Bisnis.com, JAKARTA - Menteri Keuangan, Sri Mulyani Indrawati mengatakan bahwa kebijakan instrumen fiskal adalah sebuah keniscayaan di tengah pandemi Covid-19. Itu tidak hanya terjadi di Indonesia tapi hampir seluruh dunia.
Indonesia mengalami pelebaran defisit disebabkan karena dua hal. Semuanya adalah pajak dan harga komoditas yang turun.
Ini membuat defisit anggaran pendapatan dan belanja negara (APBN) semakin lebar.

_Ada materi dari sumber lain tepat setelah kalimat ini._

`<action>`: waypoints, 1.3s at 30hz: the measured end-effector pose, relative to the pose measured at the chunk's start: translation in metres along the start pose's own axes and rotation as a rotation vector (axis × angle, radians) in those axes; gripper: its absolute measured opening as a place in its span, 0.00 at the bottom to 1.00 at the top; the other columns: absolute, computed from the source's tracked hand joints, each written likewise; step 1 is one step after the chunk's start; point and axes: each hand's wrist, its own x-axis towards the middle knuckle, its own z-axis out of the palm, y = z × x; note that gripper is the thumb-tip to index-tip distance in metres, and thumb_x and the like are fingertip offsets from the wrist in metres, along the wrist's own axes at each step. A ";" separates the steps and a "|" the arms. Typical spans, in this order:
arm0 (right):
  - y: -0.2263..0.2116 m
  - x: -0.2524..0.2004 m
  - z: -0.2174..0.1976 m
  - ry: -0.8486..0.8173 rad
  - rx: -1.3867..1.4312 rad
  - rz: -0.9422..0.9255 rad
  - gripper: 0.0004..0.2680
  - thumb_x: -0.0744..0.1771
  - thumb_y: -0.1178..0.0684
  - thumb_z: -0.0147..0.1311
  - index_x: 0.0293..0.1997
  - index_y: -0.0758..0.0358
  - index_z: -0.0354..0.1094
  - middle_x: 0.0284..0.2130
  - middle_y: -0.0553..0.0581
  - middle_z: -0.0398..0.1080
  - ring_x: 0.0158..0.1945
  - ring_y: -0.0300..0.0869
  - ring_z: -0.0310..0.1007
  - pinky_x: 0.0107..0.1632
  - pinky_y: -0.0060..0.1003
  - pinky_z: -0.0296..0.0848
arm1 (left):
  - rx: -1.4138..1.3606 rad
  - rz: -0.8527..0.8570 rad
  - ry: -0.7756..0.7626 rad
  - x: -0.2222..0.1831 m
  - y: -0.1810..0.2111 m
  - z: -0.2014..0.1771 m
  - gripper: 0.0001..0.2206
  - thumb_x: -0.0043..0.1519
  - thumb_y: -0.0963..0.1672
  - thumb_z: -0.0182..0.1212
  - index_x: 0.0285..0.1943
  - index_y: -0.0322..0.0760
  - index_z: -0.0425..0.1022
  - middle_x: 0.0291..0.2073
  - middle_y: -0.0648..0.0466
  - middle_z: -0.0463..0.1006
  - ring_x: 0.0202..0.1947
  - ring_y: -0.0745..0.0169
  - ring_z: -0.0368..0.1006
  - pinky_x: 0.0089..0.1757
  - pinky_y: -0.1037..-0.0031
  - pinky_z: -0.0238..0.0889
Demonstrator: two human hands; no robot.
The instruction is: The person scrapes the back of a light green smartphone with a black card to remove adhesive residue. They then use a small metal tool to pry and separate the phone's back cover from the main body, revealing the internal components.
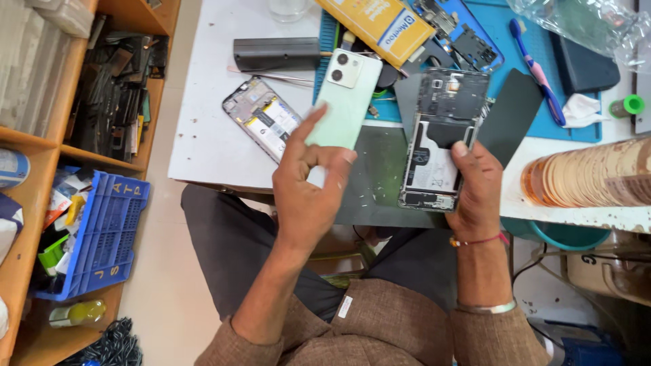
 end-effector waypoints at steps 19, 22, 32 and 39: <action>-0.007 -0.069 0.057 -0.222 -0.214 0.155 0.12 0.75 0.52 0.49 0.51 0.76 0.74 0.42 0.56 0.76 0.44 0.35 0.74 0.49 0.28 0.74 | -0.484 -0.433 -0.117 -0.031 -0.020 0.014 0.21 0.71 0.51 0.60 0.55 0.23 0.79 0.41 0.45 0.79 0.41 0.60 0.72 0.45 0.69 0.66; -0.015 -0.073 0.055 -0.220 -0.487 0.040 0.13 0.70 0.51 0.48 0.57 0.68 0.69 0.47 0.55 0.77 0.45 0.35 0.77 0.45 0.29 0.78 | -0.789 -0.527 0.043 -0.029 -0.027 -0.018 0.24 0.65 0.53 0.56 0.51 0.26 0.77 0.41 0.43 0.84 0.38 0.56 0.82 0.42 0.67 0.78; -0.016 -0.016 0.019 -0.081 -1.584 -0.632 0.21 0.66 0.48 0.70 0.62 0.67 0.68 0.62 0.66 0.64 0.69 0.61 0.57 0.70 0.55 0.59 | -1.082 -0.689 -0.039 -0.057 -0.041 -0.055 0.28 0.72 0.55 0.47 0.54 0.20 0.74 0.42 0.36 0.82 0.40 0.50 0.80 0.43 0.65 0.75; -0.016 0.018 0.001 -0.061 -1.653 -0.686 0.19 0.67 0.52 0.70 0.61 0.69 0.67 0.62 0.65 0.63 0.67 0.59 0.57 0.72 0.54 0.59 | -0.928 -0.735 0.068 -0.075 -0.039 -0.044 0.24 0.70 0.53 0.51 0.56 0.24 0.73 0.40 0.36 0.82 0.36 0.52 0.81 0.38 0.64 0.77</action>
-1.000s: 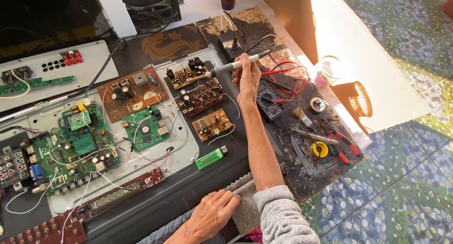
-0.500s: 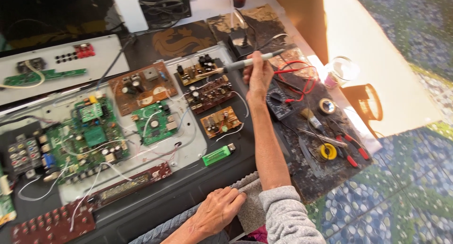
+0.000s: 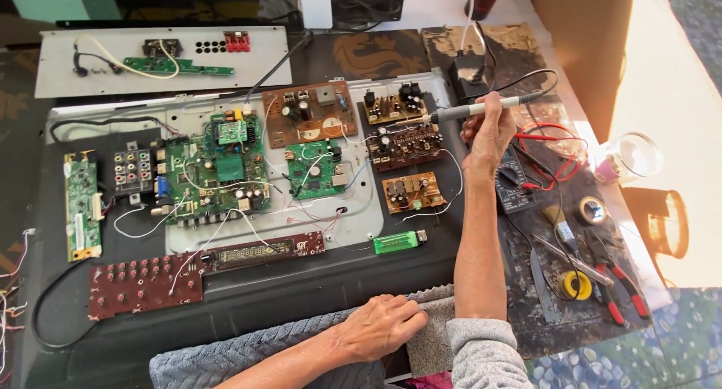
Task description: Soldering electronic components on multiple circuit boards inside a television chassis
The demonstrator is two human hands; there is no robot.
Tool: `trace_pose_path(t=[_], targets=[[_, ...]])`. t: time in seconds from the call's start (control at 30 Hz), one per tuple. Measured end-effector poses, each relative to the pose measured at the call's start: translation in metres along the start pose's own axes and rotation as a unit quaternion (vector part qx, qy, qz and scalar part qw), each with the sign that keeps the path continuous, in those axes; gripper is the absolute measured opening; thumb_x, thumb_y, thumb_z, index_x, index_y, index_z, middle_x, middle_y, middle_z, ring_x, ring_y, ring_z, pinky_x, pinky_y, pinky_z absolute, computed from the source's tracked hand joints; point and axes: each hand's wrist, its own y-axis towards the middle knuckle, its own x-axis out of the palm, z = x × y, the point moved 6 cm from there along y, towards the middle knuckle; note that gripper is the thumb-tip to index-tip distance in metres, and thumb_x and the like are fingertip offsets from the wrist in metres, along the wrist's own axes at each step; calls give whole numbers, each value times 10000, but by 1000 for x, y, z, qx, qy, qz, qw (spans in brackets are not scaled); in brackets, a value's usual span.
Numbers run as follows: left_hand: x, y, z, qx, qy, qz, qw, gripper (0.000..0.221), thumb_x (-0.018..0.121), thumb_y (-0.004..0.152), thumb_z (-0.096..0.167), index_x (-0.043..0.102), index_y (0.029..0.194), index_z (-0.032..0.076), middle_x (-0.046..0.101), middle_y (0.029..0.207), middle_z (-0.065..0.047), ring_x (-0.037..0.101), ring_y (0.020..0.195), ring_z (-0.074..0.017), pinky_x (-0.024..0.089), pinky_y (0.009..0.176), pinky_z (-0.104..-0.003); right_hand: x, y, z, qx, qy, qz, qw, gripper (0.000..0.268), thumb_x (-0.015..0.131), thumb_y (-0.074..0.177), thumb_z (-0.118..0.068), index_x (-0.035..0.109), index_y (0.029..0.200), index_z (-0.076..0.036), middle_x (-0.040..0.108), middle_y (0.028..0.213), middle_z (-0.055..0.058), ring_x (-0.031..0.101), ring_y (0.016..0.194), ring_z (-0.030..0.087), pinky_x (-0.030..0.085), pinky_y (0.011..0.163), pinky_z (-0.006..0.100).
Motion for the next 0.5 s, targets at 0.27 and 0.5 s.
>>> trace_pose_path(t=[0.27,0.5], targets=[[1,-1,1,6,8,4,1000,85,534,983,-75,534,1036,-9,516,876,-127,498,704,-277,411,558,-401,3,-5,-5,-7,-22,-9,1000,283,668,926,-383,636,820,-123,494,542,12,419,409,94,351,391,244],[-5,0,2,8,13,19,1000,75,545,977,-61,547,1022,-1,536,881,-120,529,720,-285,432,569,-404,-25,0,-16,-91,46,127,987,321,649,918,-402,561,766,-135,396,526,-20,368,430,92,306,388,258]])
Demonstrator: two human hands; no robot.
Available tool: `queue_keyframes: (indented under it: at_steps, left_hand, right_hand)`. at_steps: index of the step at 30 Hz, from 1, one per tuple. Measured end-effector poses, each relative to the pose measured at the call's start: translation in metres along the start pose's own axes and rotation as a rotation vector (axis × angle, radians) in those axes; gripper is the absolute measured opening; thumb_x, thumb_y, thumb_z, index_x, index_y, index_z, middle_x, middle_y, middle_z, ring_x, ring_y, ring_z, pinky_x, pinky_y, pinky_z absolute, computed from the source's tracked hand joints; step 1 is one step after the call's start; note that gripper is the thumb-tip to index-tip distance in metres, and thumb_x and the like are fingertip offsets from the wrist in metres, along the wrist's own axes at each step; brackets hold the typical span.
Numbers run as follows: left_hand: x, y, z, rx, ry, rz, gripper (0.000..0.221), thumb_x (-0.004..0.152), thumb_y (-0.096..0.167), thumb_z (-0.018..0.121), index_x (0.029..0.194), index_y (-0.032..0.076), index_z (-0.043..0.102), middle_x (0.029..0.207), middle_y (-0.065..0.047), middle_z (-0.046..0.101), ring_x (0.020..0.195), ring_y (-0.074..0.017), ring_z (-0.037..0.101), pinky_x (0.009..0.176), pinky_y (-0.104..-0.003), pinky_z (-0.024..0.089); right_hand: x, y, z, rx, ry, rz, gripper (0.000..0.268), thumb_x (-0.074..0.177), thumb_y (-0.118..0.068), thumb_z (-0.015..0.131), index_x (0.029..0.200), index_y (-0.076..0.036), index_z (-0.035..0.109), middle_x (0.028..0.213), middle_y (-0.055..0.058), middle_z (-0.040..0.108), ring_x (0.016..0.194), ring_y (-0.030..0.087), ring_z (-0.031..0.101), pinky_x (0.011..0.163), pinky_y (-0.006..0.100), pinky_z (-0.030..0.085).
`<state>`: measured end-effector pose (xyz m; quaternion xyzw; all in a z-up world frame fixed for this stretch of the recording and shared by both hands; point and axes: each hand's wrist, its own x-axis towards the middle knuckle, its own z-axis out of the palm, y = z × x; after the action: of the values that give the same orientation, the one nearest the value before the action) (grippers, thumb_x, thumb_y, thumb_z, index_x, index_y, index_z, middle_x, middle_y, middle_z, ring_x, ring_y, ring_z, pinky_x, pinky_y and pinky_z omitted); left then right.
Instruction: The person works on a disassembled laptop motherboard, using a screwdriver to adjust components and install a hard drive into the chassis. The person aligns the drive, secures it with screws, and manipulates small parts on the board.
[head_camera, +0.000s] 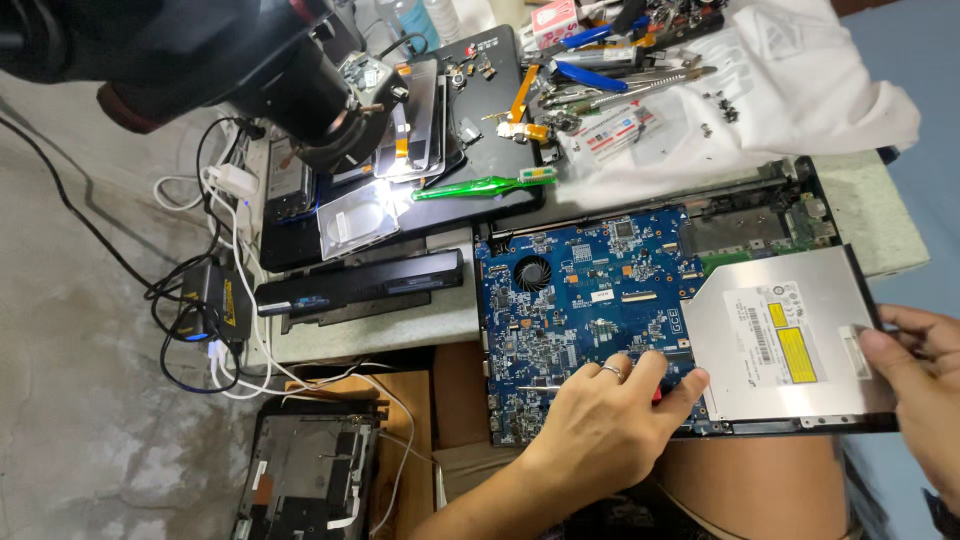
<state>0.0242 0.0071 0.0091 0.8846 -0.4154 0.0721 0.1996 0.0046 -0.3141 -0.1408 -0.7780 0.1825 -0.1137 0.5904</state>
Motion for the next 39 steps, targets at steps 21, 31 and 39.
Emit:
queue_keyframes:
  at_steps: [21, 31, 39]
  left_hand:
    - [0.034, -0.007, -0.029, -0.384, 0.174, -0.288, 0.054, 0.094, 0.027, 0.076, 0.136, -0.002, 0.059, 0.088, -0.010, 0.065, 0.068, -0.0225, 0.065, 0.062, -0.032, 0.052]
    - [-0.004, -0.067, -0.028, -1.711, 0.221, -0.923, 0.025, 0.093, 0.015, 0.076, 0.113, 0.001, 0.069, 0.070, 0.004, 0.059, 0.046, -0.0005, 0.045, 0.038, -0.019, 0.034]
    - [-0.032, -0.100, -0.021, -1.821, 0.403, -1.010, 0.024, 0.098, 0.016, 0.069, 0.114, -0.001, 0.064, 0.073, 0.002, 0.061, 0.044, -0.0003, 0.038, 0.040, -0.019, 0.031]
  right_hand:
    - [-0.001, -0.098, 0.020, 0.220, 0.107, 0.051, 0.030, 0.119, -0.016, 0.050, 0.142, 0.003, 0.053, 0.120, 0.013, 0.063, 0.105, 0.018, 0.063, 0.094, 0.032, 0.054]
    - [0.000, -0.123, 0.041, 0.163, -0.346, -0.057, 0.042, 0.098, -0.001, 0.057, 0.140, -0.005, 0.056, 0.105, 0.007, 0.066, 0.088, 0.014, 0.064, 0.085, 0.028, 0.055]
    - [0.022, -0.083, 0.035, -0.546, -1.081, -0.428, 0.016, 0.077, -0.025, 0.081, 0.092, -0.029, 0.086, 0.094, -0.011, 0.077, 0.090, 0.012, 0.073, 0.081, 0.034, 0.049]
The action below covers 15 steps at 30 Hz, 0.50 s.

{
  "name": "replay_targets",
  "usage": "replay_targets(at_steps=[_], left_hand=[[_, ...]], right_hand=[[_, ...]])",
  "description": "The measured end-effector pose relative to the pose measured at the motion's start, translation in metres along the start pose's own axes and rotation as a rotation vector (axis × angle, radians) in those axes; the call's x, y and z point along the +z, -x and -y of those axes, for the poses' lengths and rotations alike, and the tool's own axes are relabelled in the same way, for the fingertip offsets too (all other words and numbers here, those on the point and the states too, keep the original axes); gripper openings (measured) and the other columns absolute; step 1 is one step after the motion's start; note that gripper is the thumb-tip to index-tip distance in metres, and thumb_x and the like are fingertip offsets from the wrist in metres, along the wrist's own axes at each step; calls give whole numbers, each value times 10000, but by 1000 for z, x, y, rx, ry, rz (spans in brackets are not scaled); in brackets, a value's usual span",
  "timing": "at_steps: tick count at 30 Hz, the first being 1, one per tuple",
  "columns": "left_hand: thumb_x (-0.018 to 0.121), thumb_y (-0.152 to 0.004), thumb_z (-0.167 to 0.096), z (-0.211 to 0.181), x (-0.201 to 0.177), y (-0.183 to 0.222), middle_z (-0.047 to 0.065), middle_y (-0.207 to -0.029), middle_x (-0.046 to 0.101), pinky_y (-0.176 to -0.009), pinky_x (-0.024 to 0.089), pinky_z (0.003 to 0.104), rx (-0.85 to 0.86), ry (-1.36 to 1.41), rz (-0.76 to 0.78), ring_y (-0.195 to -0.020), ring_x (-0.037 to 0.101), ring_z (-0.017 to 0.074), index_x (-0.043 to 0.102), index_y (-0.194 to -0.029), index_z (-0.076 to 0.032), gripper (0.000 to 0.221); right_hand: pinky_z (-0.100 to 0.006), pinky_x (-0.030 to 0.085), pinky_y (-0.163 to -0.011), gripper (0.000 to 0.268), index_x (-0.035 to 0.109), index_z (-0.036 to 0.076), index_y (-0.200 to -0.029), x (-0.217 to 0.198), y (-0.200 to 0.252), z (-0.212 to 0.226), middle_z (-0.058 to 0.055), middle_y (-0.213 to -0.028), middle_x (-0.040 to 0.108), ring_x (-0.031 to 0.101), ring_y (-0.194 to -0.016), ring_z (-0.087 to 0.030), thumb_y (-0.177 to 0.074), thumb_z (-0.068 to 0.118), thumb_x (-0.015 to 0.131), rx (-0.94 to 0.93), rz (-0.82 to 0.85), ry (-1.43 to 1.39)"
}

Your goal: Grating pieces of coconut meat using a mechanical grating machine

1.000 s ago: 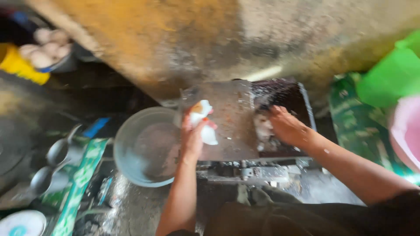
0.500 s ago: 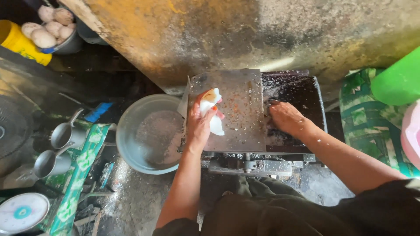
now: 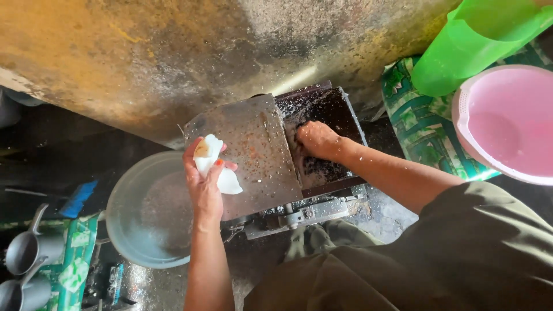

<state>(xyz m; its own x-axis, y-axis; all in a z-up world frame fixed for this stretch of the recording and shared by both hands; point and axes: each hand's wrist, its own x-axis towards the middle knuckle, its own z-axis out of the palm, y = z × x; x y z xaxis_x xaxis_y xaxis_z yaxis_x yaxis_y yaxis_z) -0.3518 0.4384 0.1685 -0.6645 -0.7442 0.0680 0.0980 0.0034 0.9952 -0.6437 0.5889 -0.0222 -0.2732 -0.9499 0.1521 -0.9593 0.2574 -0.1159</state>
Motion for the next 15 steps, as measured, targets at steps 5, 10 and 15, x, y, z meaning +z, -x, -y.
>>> replay_targets(at_steps=[5, 10, 15], left_hand=[[564, -984, -257, 9, -4, -3, 178, -1285, 671, -658, 643, 354, 53, 12, 0, -821, 755, 226, 378, -1392, -176, 456], [556, -985, -384, 5, -3, -1, 188, -1269, 672, -679, 651, 354, 31, 182, -34, -844, 755, 235, 380, -1428, -222, 503], [518, -989, -451, -22, 26, 17, 155, -1327, 574, -897, 606, 405, -59, 461, -57, -973, 692, 230, 350, -1516, -277, 580]], right_hand=[[-443, 555, -462, 107, 624, 104, -615, 13, -16, 3, -122, -504, 612, 689, -530, -347, -702, 165, 630, 124, 21, -84], [-485, 553, -500, 127, 605, 109, -695, -42, -4, 23, -155, -560, 615, 674, -558, -381, -739, 225, 634, 34, -74, -190], [-379, 556, -568, 54, 632, 164, -760, -196, 14, 113, -37, -695, 619, 643, -664, -255, -772, 115, 650, -145, -570, -133]])
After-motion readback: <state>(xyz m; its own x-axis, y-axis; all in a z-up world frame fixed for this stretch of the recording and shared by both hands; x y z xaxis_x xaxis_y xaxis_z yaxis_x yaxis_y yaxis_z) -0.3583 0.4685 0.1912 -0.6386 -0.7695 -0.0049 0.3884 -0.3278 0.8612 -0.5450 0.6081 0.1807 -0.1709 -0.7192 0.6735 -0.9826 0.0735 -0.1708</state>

Dari 1,75 persen (Rp307,2 persen) menjadi 6,34 persen (Rp1.039,2 triliun).
“Sumbernya dari mana? Seolah-olah dari utang luar negeri saja. sebetulnya tidak,” katanya melalui diskusi virtual, Selasa (22/12/2020).
Sri Mulyani menjelaskan bahwa sumber pembiayaan lebih besar dari dalam negeri. Karena yang dihadapi sangat luar biasa, maka pemerintah melakukan berbagai cara.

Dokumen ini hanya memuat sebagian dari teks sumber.